Video detection

AI Video & Deepfake Detector

Upload a video or paste a URL to check for face-swaps, lip-sync deepfakes, and fully-synthesized AI video. Get frame-level reasoning.

Drop your video here

MP4 · MOV · WebM · max 100.0 MB

The four classes of video deepfake

Not all video fakes are the same. Each class leaves different fingerprints and requires a different detection approach:

Face swap — another identity transplanted onto real footage. Most common attack. Detects via per-frame identity drift and boundary-blending artifacts.
Lip-sync — real video with new audio and a regenerated mouth region. Used for misattributed-quote attacks. Requires dual-track analysis to catch.
Reenactment — real face, attacker-driven expressions in real time. The Arup-style video-call attack. Hardest to detect live; easier after recording.
Full synthesis — everything generated (Sora, Runway, Veo). Fewer samples in the wild yet, but quality has climbed fast.

How dual-track analysis works

For every video you upload, we run the visual track through our frame-level detector (same DETECT-3B model, video head) and the audio track through the zero-shot audio detector in parallel. Results come back as two independent verdicts plus a combined recommendation. The combination logic:

Both tracks ≥ 0.8 real → almost certainly authentic.
Either track ≥ 0.7 fake → treat the video as compromised.
Both in the middle (0.4–0.6) → inconclusive, request a second source.
Video real, audio fake → most likely a lip-sync attack.
Video fake, audio real → most likely a face swap.

What this detector catches

Face-swap videos from DeepFaceLab, FaceFusion, Roop and commercial successors
Lip-sync attacks built on Wav2Lip and successors
Full-synthesis video from Sora, Runway Gen-3, Veo, Kling, Pika, Luma Dream Machine
Avatar and digital-twin video from HeyGen and Synthesia
Combined attacks: face swap + voice clone used in CEO-fraud video calls

Limitations

Clips heavily compressed by social platforms lose frame-level artifacts.
Very short clips (<3s) or mostly-static scenes limit the temporal signals we rely on.
Novel generation models released after our last retrain will initially slip through until the detector catches up.

Common use cases

Deposition and legal: verifying video evidence in litigation.
Elections: newsroom verification of politician clips before publication.
Insurance: video claims evidence (injuries, accident scenes).
Ransom and extortion: verifying “proof of life” videos sent to victims.
Content platforms: automated screening for non-consensual deepfake content.
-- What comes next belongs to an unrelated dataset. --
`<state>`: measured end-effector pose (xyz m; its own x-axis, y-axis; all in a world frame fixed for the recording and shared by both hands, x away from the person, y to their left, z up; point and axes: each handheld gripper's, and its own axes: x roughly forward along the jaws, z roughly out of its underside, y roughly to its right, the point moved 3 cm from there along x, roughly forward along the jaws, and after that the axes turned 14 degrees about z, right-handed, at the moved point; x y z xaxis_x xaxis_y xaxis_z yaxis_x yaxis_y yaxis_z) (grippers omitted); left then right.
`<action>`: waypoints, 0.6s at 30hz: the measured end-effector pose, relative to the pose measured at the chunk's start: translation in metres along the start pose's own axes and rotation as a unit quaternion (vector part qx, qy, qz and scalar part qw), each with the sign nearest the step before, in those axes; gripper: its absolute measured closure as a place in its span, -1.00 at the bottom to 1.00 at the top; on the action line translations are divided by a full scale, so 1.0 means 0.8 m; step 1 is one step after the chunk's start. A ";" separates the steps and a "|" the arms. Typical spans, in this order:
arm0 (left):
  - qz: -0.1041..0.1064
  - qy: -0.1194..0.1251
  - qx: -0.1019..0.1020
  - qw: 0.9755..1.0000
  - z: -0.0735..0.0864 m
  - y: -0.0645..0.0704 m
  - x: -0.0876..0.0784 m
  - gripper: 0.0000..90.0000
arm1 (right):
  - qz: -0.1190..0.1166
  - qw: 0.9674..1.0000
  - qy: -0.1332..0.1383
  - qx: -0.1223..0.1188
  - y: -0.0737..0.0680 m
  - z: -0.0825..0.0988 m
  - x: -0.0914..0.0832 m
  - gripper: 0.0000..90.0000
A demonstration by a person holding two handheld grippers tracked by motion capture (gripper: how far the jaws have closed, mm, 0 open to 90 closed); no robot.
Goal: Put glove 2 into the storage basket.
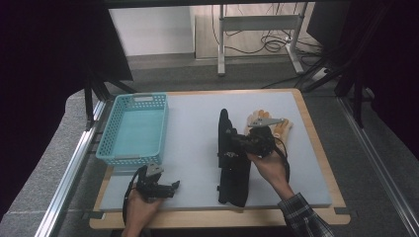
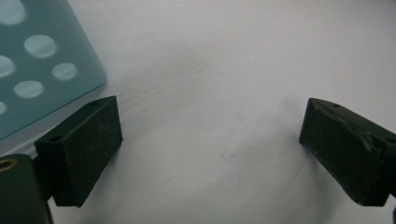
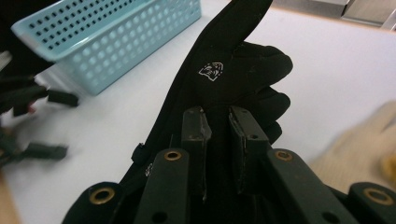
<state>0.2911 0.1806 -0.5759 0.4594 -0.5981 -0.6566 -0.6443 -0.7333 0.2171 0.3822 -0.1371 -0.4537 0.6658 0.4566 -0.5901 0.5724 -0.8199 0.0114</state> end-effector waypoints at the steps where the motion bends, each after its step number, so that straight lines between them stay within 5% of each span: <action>1: 0.000 -0.002 0.001 1.000 0.000 0.000 0.000 -0.87 | 0.001 1.000 0.000 -0.001 -0.003 0.005 -0.005 0.69; 8: -0.001 0.000 0.000 1.000 0.000 0.000 0.000 -0.87 | 0.007 1.000 0.008 -0.006 -0.027 0.035 -0.034 0.68; 13: -0.001 0.000 -0.001 1.000 0.000 0.000 0.000 -0.87 | 0.022 1.000 -0.001 -0.007 -0.037 0.070 -0.031 0.64; 18: 0.000 0.001 -0.002 1.000 0.000 0.000 0.000 -0.87 | 0.020 1.000 -0.014 0.001 -0.041 0.102 -0.026 0.28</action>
<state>0.2910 0.1803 -0.5760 0.4615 -0.5984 -0.6550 -0.6419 -0.7348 0.2190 0.3099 -0.1478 -0.5077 0.6744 0.4128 -0.6122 0.5445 -0.8380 0.0348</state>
Frequently asked questions

+What types of video deepfakes does this catch?

Face swaps (DeepFaceLab-family), lip-sync attacks (Wav2Lip and successors), reenactment (live-puppeted faces on video calls), and full-synthesis video from Sora, Runway, Veo, Kling, Pika, Luma.

+Why do you report audio and visual verdicts separately?

Because they can diverge. A lip-sync attack often pairs real video with cloned audio — the video track looks fine alone. A face-swap attack often pairs real audio with a generated face — the audio passes alone. Separate verdicts catch both.

+Does short clip length hurt accuracy?

Yes — clips under 3 seconds have significantly less temporal signal. We recommend 10–30 seconds for best confidence.

+What about heavy social-media compression?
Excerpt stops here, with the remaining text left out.